Measuring sexual size dimorphism in birds

Abstract

Numerous studies have examined sexual size dimorphism in birds and speculated upon the reasons for its existence. Whilst most studies have focused on individual species or groups of related species, a few have attempted to disentangle the various hypotheses that have been put forward to explain its occurrence. Typical of the latter studies is that by Jehl and Murray (1986), in which they argued that sexual size dimorphism was primarily the result of sexual selection (see also Bennett & Owens 2002). Although some studies have looked at patterns in sexual size dimorphism without calculating a figure to represent the difference (e.g. Amadon 1959), most have examined measurements of birds and used these to calculate such a figure. Traditionally in such studies, measurements used have included wing‐length, culmen‐length, tarsus‐length and mass, although McGillivray (1989) took the sum of 18 skeletal measurements and used their male and female means to determine sexual size dimorphism.
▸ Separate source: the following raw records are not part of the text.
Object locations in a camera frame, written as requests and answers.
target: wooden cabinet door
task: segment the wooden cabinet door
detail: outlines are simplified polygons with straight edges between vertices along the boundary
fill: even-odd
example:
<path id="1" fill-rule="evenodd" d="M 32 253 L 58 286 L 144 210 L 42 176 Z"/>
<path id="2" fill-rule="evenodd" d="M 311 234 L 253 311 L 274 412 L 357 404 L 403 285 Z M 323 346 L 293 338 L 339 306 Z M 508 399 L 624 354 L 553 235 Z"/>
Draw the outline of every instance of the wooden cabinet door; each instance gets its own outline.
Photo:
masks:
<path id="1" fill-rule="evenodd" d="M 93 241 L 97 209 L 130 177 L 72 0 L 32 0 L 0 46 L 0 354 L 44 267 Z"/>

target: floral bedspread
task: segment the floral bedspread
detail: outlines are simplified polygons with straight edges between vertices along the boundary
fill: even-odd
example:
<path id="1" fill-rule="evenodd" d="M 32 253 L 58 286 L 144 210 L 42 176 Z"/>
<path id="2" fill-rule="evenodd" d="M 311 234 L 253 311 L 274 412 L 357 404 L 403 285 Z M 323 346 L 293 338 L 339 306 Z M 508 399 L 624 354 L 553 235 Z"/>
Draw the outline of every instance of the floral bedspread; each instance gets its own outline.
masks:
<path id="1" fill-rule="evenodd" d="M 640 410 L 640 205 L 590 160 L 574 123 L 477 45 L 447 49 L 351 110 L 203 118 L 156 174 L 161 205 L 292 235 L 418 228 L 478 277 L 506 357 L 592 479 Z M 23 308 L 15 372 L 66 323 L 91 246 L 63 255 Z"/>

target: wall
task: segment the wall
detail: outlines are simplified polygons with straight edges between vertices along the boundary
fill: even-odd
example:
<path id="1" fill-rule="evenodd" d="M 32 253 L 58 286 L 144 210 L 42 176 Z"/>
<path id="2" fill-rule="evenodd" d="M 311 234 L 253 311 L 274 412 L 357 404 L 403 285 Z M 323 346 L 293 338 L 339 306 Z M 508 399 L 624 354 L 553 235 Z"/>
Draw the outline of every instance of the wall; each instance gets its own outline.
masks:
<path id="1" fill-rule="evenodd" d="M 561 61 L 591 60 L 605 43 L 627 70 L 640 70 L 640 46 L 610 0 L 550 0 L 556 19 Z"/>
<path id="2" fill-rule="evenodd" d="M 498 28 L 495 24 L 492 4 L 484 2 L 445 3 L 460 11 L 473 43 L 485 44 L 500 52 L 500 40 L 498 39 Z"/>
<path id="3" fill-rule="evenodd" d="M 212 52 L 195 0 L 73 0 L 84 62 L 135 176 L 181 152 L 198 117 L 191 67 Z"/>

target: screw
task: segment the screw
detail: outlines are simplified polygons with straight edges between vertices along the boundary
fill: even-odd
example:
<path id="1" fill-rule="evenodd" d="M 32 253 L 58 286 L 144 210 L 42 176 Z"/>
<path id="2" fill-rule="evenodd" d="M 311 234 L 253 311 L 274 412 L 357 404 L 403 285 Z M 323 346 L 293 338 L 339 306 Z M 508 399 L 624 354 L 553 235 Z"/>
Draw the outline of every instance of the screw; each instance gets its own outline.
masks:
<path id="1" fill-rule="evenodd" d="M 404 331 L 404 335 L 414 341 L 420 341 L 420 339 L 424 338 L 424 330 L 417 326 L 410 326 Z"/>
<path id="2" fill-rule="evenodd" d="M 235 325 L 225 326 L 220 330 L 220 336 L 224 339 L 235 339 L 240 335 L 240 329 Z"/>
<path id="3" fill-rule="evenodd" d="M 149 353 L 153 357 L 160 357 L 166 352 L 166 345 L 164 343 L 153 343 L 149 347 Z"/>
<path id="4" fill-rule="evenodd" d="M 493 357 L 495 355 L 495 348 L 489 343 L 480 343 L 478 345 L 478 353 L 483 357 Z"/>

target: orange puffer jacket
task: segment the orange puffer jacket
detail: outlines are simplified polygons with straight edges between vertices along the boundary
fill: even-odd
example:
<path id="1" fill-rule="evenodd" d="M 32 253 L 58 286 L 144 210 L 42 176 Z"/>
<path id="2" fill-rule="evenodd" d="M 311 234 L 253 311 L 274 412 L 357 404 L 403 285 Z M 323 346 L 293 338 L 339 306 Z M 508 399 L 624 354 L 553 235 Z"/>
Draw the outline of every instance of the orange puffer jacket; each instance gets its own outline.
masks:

Wing‐length has commonly been used to determine sexual size dimorphism, although lack of repeatability of measurements may render it less useful than skeletal measurements like tarsus‐length as in studies of Dunlin Calidris alpina (Blomqvist et al. 1997) and Savannah Sparrows Passerculus sandwichensis (Rising & Somers 1989); however, Gosler et al. (1998) found wing‐length measurements to be more repeatable than other metrics in a group of 27 passerines.